Woran kann das liegen.

Danke im Voraus.


----------



## dotlens (22. Dez 2004)

hast du extends JFrame übernommen??


----------



## Knaxen (22. Dez 2004)

Nein habe ich nicht, habe nur Frame
möchte Frame aber auch behalten und nicht ändern hat jemand dann ein anderen Vorschlag wie man ohne viel Mühe eine Bildlaufleiste einfügen kann.


----------



## dotlens (22. Dez 2004)

Frame besitzt keine getContentPane() methode

mit Frame fügst du komponenten direkt mit add() hinzu.

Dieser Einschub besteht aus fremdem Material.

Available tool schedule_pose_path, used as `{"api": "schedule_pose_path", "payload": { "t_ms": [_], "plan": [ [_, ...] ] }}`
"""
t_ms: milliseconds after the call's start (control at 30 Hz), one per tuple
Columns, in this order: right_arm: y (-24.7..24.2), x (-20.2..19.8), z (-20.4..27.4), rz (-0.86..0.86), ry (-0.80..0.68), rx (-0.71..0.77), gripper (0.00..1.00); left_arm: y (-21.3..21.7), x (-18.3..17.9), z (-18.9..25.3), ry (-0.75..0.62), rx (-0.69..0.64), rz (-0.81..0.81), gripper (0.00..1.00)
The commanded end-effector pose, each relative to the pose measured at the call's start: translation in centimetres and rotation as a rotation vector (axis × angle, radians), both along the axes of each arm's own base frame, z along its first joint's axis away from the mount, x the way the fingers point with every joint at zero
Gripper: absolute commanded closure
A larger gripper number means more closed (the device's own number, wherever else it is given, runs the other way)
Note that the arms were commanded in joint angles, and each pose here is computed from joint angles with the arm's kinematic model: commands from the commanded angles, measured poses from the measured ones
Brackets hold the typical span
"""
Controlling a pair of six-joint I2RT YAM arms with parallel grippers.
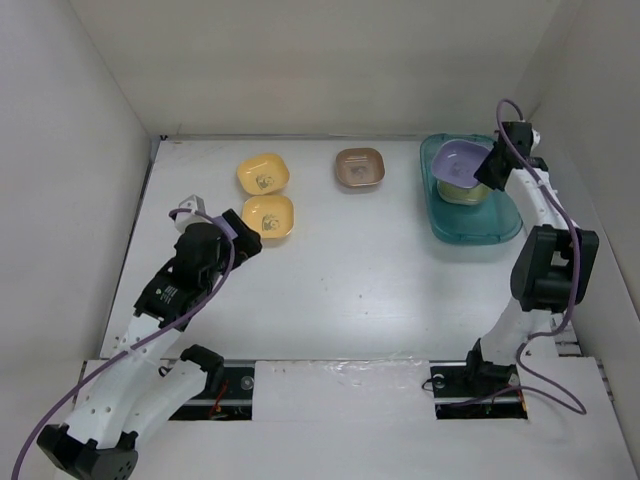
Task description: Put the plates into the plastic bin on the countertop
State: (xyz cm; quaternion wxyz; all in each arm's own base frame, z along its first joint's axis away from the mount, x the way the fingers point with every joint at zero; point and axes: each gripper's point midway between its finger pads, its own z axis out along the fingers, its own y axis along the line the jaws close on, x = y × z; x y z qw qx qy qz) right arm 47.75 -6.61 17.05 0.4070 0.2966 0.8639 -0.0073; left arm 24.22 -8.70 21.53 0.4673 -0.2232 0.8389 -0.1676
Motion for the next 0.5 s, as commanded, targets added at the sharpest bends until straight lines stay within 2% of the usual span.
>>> {"api": "schedule_pose_path", "payload": {
  "t_ms": [0, 167, 333, 367, 400, 433, 467],
  "plan": [
    [-2.3, 1.0, 0.4, 0.022, -0.019, 0.016, 1.00, -0.8, 0.5, 1.5, -0.054, -0.017, -0.043, 0.00],
    [-3.1, 1.7, -2.6, 0.046, 0.026, 0.073, 1.00, -1.1, 0.7, 0.7, -0.026, -0.002, -0.055, 0.00],
    [-2.9, 2.6, -2.7, 0.032, 0.006, 0.075, 0.98, -1.3, 0.9, 0.7, -0.024, -0.006, -0.063, 0.00],
    [-2.8, 3.1, -1.7, 0.033, -0.021, 0.082, 0.88, -1.3, 0.9, 0.7, -0.024, -0.006, -0.063, 0.00],
    [-2.9, 3.2, -1.9, 0.033, -0.012, 0.085, 0.73, -1.5, 0.8, 1.1, -0.041, -0.012, -0.079, 0.00],
    [-2.7, 3.2, -1.9, 0.040, -0.013, 0.091, 0.50, -1.5, 0.8, 1.1, -0.041, -0.012, -0.080, 0.00],
    [-3.0, 3.2, -1.2, 0.029, -0.020, 0.079, 0.16, -1.5, 0.7, 0.7, -0.033, -0.009, -0.080, 0.00]
  ]
}}
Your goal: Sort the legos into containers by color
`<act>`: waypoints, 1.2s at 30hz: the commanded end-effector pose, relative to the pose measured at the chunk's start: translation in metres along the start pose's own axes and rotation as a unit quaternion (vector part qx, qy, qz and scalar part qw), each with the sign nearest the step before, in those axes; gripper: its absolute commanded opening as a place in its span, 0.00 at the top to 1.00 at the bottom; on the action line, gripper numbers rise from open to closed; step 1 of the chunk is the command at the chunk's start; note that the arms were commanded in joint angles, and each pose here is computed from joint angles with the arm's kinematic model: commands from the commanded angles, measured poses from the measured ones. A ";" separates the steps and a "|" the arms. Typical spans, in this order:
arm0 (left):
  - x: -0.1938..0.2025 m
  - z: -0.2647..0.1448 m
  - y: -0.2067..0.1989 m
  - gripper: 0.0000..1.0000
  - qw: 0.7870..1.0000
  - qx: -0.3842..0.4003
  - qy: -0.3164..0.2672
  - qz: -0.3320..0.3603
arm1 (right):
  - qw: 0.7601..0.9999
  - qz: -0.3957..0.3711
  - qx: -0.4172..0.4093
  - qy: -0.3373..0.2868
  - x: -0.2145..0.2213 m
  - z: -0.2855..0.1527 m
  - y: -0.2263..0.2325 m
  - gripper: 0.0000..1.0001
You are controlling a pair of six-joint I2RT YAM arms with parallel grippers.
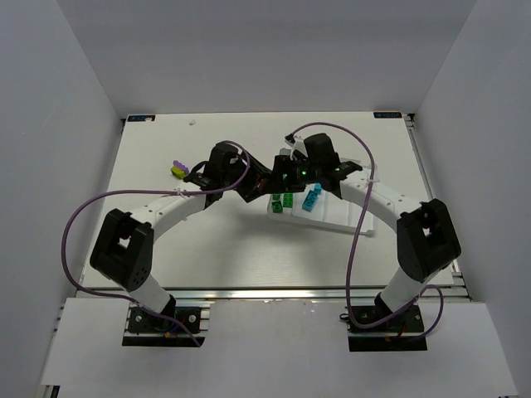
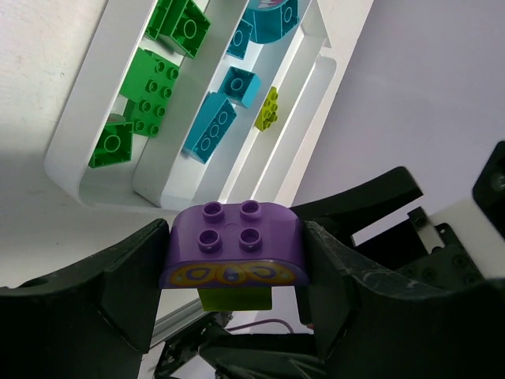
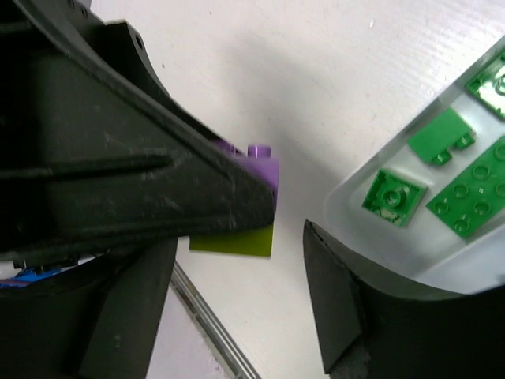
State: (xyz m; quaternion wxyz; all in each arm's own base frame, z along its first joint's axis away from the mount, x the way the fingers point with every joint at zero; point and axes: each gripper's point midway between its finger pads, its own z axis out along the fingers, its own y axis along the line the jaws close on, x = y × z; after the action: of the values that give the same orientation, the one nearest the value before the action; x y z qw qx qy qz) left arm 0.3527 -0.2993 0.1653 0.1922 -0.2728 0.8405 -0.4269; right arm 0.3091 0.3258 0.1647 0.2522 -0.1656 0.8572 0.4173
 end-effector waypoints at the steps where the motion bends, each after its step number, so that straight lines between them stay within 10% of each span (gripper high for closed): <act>1: 0.003 -0.009 -0.022 0.76 0.999 0.032 0.004 0.008 | 0.998 -0.041 -0.014 -0.042 -0.033 0.006 0.010 0.31; 17: 0.002 -0.011 -0.021 0.76 0.999 0.034 0.001 0.007 | 0.992 -0.097 -0.044 -0.073 -0.033 -0.006 0.020 1.00; 28: -0.017 -0.012 -0.017 0.77 0.999 0.028 -0.017 0.013 | 0.983 -0.165 -0.058 -0.063 0.002 -0.049 -0.001 1.00; 36: -0.011 -0.011 -0.013 0.78 0.998 0.024 -0.003 0.054 | 0.966 -0.237 0.098 -0.020 0.001 -0.096 -0.119 1.00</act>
State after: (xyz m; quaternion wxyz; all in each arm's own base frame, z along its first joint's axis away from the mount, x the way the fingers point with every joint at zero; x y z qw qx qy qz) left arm 0.3598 -0.2878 0.1644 0.2056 -0.2580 0.8440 -0.4229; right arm 0.3306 0.2102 0.1541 0.3751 -0.2749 0.8203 0.3330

wenn du das aber ersetzt hast du awt und swing element gemischt. was zu seltsamen darstellungen führen kann. empfehle dir daher JFrame zu verwenden.


----------



## Knaxen (22. Dez 2004)

Danke 
hmm also 
AWT Komponente 
halt nu noch eine JTable von Swing 
ja ich habe das vermischt.
die Komponeten lasse ich über eine eigene Methode ausrichten.
kann ich auch ein Srollbar statt scrollpane verwenden??
wie mache ich das aber auf eine Tabelle.

Ach übrigens danke für deine Hilfe


----------



## L-ectron-X (22. Dez 2004)

Du solltest besser nur eines von beiden verwenden. AWT oder Swing.
Warum? http://www.java-forum.org/de/viewtopic.php?t=5113


----------



## Knaxen (22. Dez 2004)

Ohhh jeee ich merke schon :-((
Toll Swing darf ich nicht verwenden
kann man vileicht mit paar Triks ein Listenfeld mehrspaltig machen :-(((


----------